"As coisas em geral não são tão fáceis de apreender e dizer como normalmente nos querem levar a acreditar; a maioria dos acontecimentos é indizível, realiza-se em um espaço que nunca uma palavra penetrou" (Rilke)
sexta-feira, 20 de maio de 2011
Solón, o coração iluminado (Parte II)
Carrera, um povoado imaginário, contido na América do Sul, que poderia estar no Brasil, guarda uma sociedade tradicional, hierarquizada e pessoalizada, onde todos têm a oportunidade de se conhecer e ocupar posições definidas.

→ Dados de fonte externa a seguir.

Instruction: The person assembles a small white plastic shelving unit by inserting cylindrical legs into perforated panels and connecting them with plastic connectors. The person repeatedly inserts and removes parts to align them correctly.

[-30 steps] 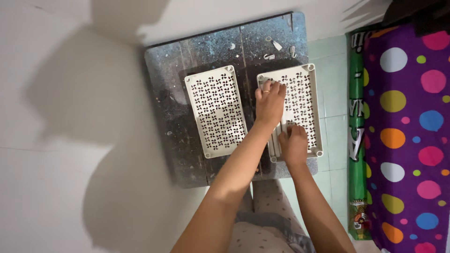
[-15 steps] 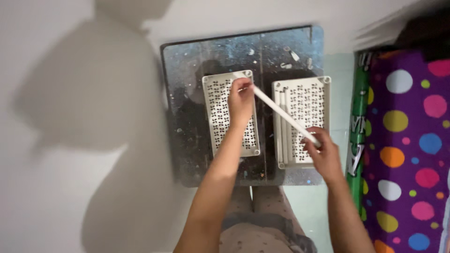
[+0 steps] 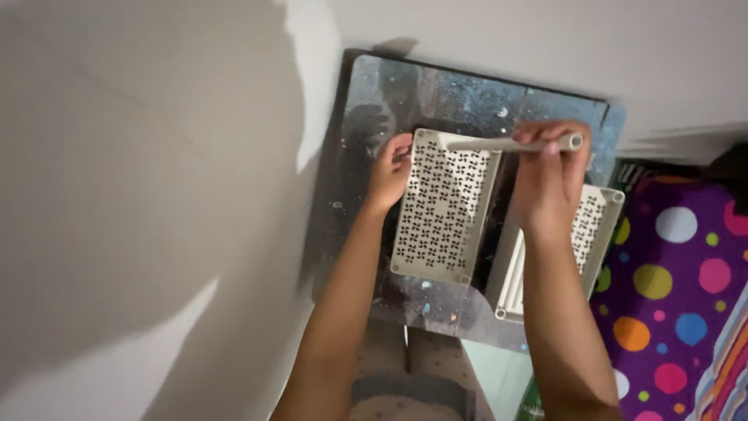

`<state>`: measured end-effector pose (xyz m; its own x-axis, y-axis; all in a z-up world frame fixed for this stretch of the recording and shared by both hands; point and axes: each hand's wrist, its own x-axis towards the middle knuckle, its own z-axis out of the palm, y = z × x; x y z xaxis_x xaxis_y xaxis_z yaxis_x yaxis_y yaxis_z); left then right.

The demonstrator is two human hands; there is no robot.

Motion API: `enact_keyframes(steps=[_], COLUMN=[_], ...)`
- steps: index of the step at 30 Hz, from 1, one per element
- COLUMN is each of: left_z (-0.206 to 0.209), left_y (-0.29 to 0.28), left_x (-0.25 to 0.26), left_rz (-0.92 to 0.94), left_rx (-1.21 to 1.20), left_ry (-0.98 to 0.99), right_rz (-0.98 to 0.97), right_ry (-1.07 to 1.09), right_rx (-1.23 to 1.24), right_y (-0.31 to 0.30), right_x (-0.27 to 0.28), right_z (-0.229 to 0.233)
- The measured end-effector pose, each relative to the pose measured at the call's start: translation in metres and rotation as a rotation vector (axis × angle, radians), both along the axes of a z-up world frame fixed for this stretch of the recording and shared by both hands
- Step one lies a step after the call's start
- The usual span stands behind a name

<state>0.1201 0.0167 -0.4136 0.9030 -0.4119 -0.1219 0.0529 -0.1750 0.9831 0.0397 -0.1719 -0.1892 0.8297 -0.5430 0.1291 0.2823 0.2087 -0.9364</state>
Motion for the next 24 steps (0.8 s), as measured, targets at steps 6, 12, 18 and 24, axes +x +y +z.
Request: enact_keyframes(steps=[6, 12, 18, 24], left_z=[-0.048, -0.054, -0.063, -0.061], left_y=[-0.027, -0.050, -0.050, -0.048], left_x=[0.022, 0.020, 0.016, 0.010], left_rz=[-0.023, -0.020, 0.012, 0.075], left_rx=[0.188, 0.225, 0.144, -0.206], left_ry=[-0.150, 0.075, -0.080, -0.072], right_rz=[0.030, 0.041, 0.134, 0.230], right_ry=[-0.062, 0.029, -0.008, 0.065], right_rx=[0.091, 0.028, -0.098, -0.129], right_y=[0.020, 0.026, 0.027, 0.037], right_x=[0.075, 0.092, 0.086, 0.096], right_z=[-0.049, -0.079, -0.074, -0.069])
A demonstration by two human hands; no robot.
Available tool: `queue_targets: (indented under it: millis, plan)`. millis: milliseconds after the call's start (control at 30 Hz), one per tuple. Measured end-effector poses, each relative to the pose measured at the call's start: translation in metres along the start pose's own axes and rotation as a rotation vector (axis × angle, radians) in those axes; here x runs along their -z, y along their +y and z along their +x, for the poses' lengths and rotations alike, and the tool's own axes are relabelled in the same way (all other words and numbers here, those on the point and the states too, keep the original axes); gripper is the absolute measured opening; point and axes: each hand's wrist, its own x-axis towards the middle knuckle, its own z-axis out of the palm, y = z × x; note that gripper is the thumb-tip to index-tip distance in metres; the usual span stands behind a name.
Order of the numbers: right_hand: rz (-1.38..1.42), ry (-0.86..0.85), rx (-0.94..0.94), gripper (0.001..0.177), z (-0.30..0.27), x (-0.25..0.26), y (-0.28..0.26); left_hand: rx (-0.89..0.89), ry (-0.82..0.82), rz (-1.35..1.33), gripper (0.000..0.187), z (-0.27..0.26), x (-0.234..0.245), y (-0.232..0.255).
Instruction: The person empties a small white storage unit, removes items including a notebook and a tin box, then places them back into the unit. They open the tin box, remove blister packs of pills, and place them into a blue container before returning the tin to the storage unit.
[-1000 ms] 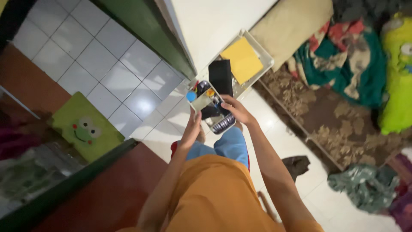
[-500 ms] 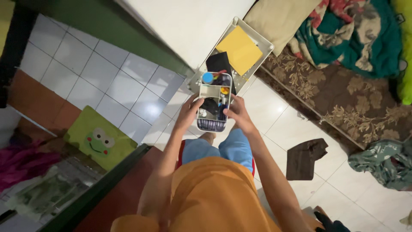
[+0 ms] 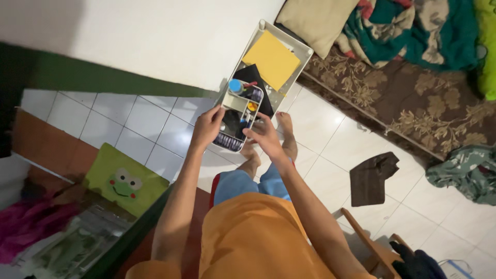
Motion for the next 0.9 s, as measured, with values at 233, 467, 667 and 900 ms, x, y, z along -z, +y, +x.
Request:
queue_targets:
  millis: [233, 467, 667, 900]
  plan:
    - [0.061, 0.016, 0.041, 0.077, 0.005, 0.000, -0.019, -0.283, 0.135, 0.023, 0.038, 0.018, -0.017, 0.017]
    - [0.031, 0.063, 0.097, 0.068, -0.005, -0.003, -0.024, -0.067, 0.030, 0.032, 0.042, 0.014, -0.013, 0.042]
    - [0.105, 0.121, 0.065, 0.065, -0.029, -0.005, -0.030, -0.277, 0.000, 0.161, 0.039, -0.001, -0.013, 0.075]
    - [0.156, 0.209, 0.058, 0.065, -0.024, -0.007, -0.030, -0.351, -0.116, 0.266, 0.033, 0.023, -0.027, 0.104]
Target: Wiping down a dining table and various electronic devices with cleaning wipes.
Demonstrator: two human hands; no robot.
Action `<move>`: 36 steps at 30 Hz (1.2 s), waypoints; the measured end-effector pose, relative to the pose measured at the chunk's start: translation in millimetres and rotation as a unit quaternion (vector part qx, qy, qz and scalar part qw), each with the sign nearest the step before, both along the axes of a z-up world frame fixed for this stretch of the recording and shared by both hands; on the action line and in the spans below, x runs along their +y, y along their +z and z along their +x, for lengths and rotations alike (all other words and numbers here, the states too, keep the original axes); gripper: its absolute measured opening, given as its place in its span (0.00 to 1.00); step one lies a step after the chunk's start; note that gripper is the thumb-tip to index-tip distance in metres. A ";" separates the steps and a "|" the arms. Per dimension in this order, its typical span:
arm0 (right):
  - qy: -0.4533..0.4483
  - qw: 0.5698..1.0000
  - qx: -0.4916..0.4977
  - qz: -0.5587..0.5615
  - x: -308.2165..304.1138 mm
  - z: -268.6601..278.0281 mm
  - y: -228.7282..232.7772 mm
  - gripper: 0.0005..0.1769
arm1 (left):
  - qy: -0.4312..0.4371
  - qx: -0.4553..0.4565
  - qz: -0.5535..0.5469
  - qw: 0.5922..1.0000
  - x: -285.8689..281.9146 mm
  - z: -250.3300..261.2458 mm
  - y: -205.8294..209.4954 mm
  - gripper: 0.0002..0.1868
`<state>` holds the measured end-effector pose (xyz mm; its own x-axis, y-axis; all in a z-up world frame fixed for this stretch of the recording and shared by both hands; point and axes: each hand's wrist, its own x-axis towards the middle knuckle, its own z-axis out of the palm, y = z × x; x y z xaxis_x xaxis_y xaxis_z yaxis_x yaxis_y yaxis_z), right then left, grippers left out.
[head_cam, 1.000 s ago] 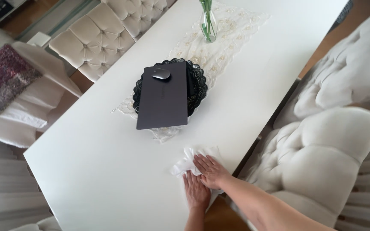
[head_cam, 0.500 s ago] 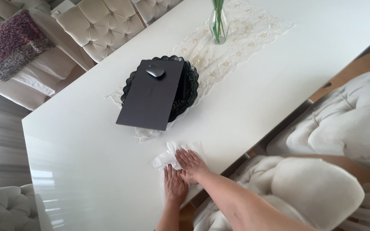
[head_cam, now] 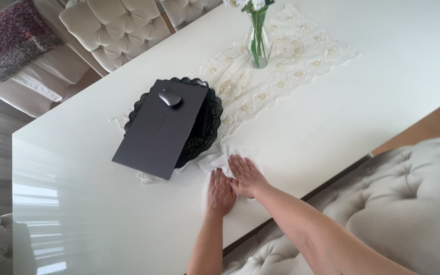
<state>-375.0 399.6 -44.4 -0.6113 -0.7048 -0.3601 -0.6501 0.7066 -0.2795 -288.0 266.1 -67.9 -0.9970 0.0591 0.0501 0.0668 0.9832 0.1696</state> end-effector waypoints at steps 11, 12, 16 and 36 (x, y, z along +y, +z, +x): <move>0.006 0.997 0.043 0.064 123.1 -134.8 -4.6 0.40 | 0.006 0.002 -0.074 0.997 126.1 -141.3 -29.0 0.29; 0.004 0.996 0.051 0.068 130.4 -142.3 -3.2 0.40 | 0.007 0.023 -0.071 0.997 132.7 -149.2 -34.9 0.30; 0.008 0.997 0.058 0.045 148.5 -169.1 -16.0 0.41 | 0.030 -0.028 -0.036 0.999 153.5 -171.9 -28.5 0.26; 0.083 0.993 0.078 0.030 280.9 -288.6 -30.6 0.42 | 0.098 -0.068 -0.059 0.991 297.8 -275.3 -18.6 0.27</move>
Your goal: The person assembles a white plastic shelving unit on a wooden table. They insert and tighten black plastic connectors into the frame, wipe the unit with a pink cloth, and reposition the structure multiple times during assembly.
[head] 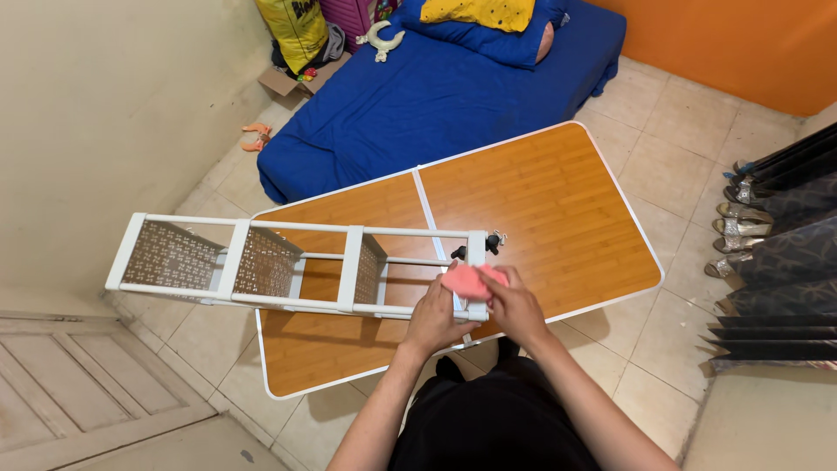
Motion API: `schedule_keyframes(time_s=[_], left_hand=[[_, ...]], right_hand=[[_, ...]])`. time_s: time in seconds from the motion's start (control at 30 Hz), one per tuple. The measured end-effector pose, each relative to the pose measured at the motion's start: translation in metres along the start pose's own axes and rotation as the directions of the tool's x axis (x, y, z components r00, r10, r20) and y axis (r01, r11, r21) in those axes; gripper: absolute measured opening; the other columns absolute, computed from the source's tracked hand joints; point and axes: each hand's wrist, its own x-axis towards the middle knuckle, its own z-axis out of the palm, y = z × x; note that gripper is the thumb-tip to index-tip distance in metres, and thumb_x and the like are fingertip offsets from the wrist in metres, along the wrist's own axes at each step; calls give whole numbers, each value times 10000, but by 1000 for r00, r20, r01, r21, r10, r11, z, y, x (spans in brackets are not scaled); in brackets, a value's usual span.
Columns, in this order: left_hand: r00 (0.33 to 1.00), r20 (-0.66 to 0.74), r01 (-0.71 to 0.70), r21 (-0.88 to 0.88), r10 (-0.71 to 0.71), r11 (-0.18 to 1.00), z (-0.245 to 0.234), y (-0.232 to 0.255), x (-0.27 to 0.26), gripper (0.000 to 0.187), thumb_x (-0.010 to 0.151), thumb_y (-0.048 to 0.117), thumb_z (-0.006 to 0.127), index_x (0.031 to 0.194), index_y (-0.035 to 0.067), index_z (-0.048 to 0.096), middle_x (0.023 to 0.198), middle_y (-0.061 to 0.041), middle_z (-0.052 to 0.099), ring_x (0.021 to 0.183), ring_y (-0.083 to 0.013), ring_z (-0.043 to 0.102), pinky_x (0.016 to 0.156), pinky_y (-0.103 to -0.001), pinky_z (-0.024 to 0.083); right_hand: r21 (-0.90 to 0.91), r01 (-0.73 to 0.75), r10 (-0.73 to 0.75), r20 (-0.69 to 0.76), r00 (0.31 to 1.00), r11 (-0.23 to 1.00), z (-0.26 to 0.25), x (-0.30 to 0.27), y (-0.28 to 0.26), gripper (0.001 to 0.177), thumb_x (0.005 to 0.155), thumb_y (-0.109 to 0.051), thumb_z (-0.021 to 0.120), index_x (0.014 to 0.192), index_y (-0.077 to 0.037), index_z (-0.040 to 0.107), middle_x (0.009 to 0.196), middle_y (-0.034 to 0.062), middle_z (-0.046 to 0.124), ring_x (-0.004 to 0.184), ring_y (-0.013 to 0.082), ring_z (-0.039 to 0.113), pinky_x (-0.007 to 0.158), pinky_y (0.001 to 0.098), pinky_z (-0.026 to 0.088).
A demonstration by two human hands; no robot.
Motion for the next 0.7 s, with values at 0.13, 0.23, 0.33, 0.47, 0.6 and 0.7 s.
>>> schedule_keyframes(time_s=[0.13,0.23,0.33,0.47,0.6,0.7], left_hand=[[982,141,111,127,-129,986,6,-4,2,773,715,459,868,1324,54,618,1085,-169,714,964,-328,715,810,-443,585],[967,239,23,255,-87,967,6,-6,5,807,700,403,818,1394,42,623,781,-162,726,756,-343,721,656,-469,564],[962,236,78,244,-137,967,4,2,10,716,687,509,863,1224,66,695,697,-173,699,714,-362,704,655,-472,546],[976,186,71,223,-114,972,-17,15,15,673,695,540,853,1178,88,729,676,-158,709,666,-353,705,637,-467,549],[990,122,50,176,-72,983,-49,34,17,663,725,548,855,1170,72,729,633,-145,699,593,-338,700,583,-446,551],[998,55,30,132,-38,991,-72,54,17,583,742,529,856,1112,89,760,615,-126,700,552,-313,691,563,-411,555]], right_hand=[[90,207,-198,-95,976,974,-2,-26,-3,514,841,54,640,1291,-180,719,1196,102,642,967,269,702,817,366,584],[425,62,-45,-51,998,903,6,-36,16,405,880,86,583,1223,-67,734,1188,105,640,850,251,680,696,366,567],[722,-188,215,56,975,665,19,-39,42,277,977,40,530,1226,32,649,1123,122,630,680,215,656,585,368,563],[891,-107,236,0,972,441,24,-31,75,239,1018,32,478,1247,81,522,1022,180,634,778,193,691,717,372,653],[761,-352,345,179,922,545,18,-24,76,379,917,-22,571,1279,20,467,1098,171,647,763,215,684,547,373,537],[208,77,-68,-51,996,975,13,-24,45,747,714,-42,850,1337,78,455,1230,227,519,1089,334,611,886,428,532]])
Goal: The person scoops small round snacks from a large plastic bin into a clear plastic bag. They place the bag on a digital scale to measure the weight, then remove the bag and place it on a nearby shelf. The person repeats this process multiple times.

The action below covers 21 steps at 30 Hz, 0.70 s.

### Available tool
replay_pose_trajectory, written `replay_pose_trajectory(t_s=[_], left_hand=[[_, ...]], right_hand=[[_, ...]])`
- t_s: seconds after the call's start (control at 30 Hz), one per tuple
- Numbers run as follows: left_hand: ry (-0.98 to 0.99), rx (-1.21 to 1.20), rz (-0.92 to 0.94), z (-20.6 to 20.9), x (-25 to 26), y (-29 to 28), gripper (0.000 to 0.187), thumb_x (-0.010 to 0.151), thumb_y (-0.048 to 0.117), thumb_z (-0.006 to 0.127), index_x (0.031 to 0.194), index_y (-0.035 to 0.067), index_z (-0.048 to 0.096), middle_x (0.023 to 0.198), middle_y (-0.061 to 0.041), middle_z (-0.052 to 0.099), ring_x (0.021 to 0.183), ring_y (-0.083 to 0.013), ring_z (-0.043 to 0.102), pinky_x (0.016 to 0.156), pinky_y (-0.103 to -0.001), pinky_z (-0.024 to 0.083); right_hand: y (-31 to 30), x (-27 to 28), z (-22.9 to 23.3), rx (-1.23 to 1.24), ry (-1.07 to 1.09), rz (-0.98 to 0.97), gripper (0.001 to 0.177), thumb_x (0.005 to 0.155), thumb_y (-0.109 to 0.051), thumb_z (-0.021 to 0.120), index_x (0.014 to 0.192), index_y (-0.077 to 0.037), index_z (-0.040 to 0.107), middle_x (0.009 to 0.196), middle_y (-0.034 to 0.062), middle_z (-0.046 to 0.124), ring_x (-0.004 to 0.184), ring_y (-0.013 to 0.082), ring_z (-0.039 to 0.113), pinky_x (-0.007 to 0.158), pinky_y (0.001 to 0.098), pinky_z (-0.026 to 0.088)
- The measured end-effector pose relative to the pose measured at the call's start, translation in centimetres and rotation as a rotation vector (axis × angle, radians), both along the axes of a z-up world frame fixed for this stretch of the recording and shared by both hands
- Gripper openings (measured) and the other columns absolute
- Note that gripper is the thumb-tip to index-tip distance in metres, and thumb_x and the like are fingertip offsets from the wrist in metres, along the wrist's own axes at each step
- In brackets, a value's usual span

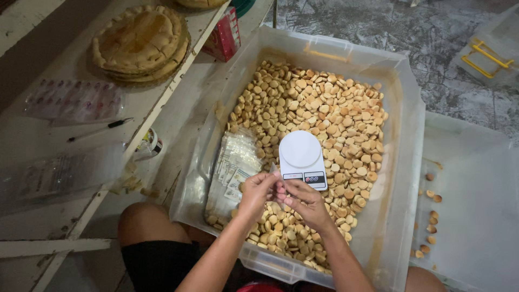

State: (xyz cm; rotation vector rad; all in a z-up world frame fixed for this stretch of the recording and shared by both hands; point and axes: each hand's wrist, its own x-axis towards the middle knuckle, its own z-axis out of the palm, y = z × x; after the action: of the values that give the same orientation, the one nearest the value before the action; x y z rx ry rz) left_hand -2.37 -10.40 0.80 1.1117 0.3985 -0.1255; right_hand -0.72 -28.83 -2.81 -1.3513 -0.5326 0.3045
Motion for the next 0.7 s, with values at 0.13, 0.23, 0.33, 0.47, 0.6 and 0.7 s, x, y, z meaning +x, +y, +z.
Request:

Uma ordem comunitária, sem grandes transformações, com sua específica noção de tempo, onde se perguntava o que fazer dos dias; como uma família, segmentada, é verdade, pautada nas tradições, violência e distinções que estabelecem quem tem o poder, contudo, unida por laços de submissão e lealdades (clientelismo), omissões e conveniências. A autora, à Nestor Duarte, decompõe o antigo poder político, mostrando a força do patronato, do caudilhismo imperante nas Américas menos afortunadas, a ordem privada que, no seu domínio, constrange e subordina os homens livres. Mostra a vida dos poderosos locais, seu encastelamento solitário, e a emergência da nova geração de privilegiadas (concentra-se nelas), que na sua insipidez existencial, marcam a sua distinção e arrogância, uma continuidade do mandonismo e, muitas vezes crueldade, da geração que iria substituir no poder. Sólon, por sua beleza e comportamento altivo, se tornará o “brinquedo exótico”, o “animal adestrado do circo”, dos seus desejos recolhidos. Sob outro plano tratará dos despossuídos, dos oprimidos, das classes populares, atentando para a sua riqueza existencial, contida numa vida comunitária, plena de sociabilidades, mistérios, aventuras e amores. A Taberna de España, como palco maior da vida boêmia do povoado, onde nas canecas velhas cheias de vinho tinto, transbordava a música, a dança, os amores fugidios, o sonho de felicidade. Maniqueísmo da autora? Talvez sim. E por que não? O certo é a força da sua narrativa, a forma como constrói os seus personagens. E eles vão aparecendo: os emigrantes apaixonados de Espanha; Dona Clotilde e suas “prendadas” alunas; Rachel, desde cedo diferenciada, a caminho do feminismo; a feiticeira índia Uiá; a senhora Etelvina, com seus filhos imbecis e sobrinhos loucos, no seu eterno leito de morte; as estórias e os desenlaces do Comendador Ortiz e do Juiz Miranda e de suas famílias, o enigmático e sofrido Mário Rossano; a doce e infeliz Alicia.